Alternatively you may implement a handling of such branching, but be very strict on what the programm will consider "almost equal", or put in some limit as
to the number of branches that are (in total) to be investigated, thereby reducing the chance that the computationtime runs out of hand.
I have to leave it here (for lack of time...), hope I've explained sufficiently the idea, as well as some details and refinements to consider.
I've not had the time to organize for myself relevant 'real language' sentences as input and test against that.
I've programmed the basic steps in C#, tested against random integer-'sentences', with some biasses to force certain 'words' to occur more often that others,
but without bothering about correlations among 'words' within 'sentences'.
The results appeared quite reasonable to me, but I didn't have the time to analyze it extensively.
Given the lack of structure in the 'random' sequences that I've used as input, whereas real language is expected to exhibit significant pair-wise correlations,
which the strategy exploits,
I have good hope that it might be a useful thing for you to have a look at.
[EDITED] Note added: in the above I've occasionally been sloppy in talking about "j", "k" and so on. I'm sorry about that.
Sometimes "j" refers to the j-th entry of something (a Matrix row, an index in a filter-list), sometimes it refers to the corresponding VALUE in (usually) a filter.
For instance, a filter may contain 18 items, numbered (indexes) 0..17, but their VALUES always refer to the original Common_words list,
so they may be {3, 15, 29, 30, 31, 40, ...}.
Then, when it says "remove j from the filter", it will usually mean "remove the j-th entry from the filter (and that entry may have any value from [0..NCommon-1]).
When APPLYING a filter to a sentence, you compare the VALUES in the filter against the values in the sentence.
I hope that the context - in combination with a fair understanding of the line of reasoning - always makes it clear what is really meant.
[EDITED: some test results]
I've ran my C# implementation, using the above algorithm (more or less: most but not all refinements/details described) to get some impression of what it would produce.
For input I took 4 books (plain text) from the Gutenberg project. In total (only) 27k sentences, 380k words (20k different), so a rather small sample.

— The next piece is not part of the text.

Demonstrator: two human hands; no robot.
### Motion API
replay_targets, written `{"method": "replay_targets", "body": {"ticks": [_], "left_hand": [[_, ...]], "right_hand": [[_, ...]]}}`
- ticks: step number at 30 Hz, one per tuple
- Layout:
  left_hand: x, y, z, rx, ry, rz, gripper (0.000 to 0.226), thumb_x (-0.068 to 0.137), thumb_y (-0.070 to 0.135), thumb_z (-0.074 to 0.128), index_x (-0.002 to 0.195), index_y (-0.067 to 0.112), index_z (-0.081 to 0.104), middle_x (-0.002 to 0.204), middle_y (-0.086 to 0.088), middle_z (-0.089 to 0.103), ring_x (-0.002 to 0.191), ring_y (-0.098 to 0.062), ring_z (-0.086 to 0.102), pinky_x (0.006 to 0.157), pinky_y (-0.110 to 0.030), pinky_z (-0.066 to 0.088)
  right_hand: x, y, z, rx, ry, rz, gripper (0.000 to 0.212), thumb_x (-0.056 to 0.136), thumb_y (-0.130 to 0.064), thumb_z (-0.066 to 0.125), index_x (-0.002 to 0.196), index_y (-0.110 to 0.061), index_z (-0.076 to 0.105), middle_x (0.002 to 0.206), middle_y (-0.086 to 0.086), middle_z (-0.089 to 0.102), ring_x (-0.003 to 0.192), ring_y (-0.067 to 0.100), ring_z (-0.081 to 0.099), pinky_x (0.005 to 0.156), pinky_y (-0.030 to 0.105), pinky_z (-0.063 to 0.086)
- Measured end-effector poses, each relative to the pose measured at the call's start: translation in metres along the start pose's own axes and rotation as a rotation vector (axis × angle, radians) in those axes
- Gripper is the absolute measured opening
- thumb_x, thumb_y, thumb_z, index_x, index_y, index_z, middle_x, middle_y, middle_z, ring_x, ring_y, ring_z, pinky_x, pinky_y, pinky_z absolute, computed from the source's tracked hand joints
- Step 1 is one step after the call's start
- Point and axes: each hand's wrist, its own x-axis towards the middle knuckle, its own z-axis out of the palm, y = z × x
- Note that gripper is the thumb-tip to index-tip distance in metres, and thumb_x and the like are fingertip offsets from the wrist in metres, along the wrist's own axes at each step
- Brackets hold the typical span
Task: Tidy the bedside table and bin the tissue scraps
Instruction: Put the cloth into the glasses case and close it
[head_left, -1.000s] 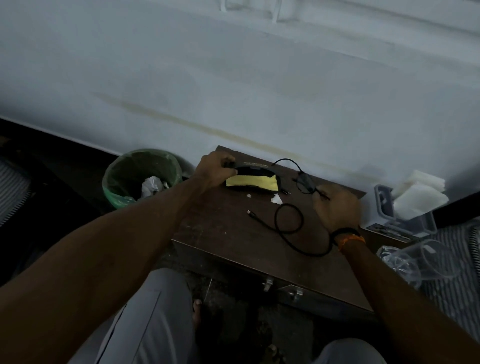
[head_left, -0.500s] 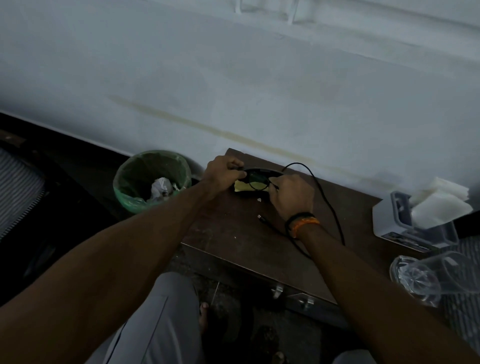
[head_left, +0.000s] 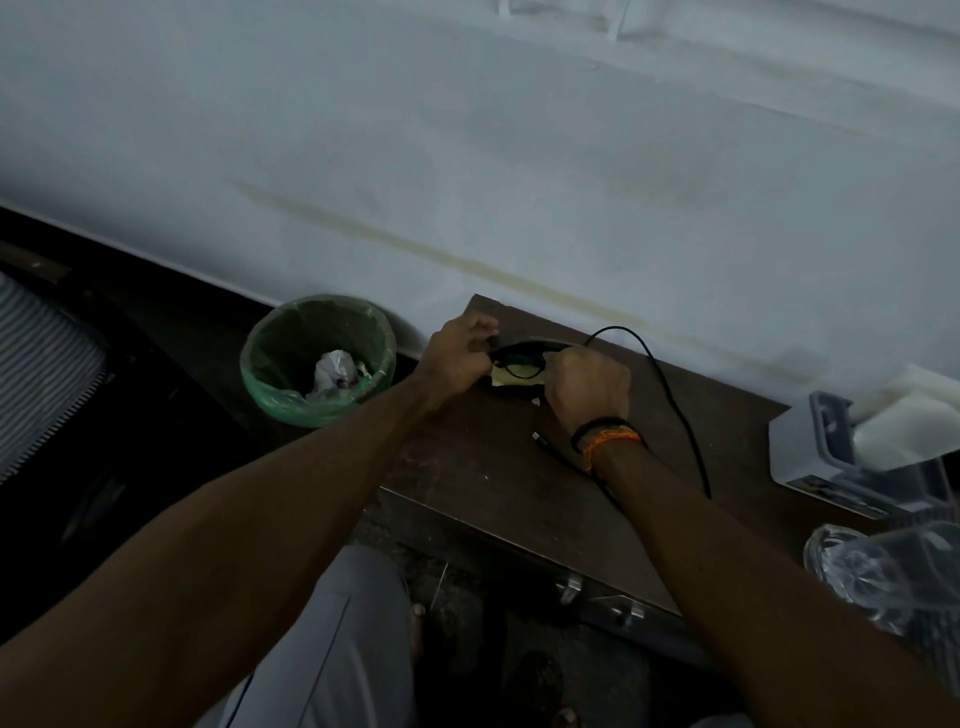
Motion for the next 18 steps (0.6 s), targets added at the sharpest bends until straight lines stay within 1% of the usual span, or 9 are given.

The list of common words as determined from that input started with "the", "of", "and", "to"... (when sorted to frequency of occurrence in the total input).
The algorithm filtered 14 words ("i", "what", "do", "you", "it", "yes", ...) to produce an "optimal" "set-quality-value" of 8 (139 sentences were found with only those 14 words).
As I was suspicious about the assumption that just 100 "common words" were to be used, I had a priori allowed 500 common words, rather than 100, and sure enough among the words that made it to the final filter, 4 were frequency-numbered above 100 ("yes", "know", "say", "think"): "yes", for instance, was #224 in the overall list if you were to sort them by occurrence in all input, presumably the base for "common words".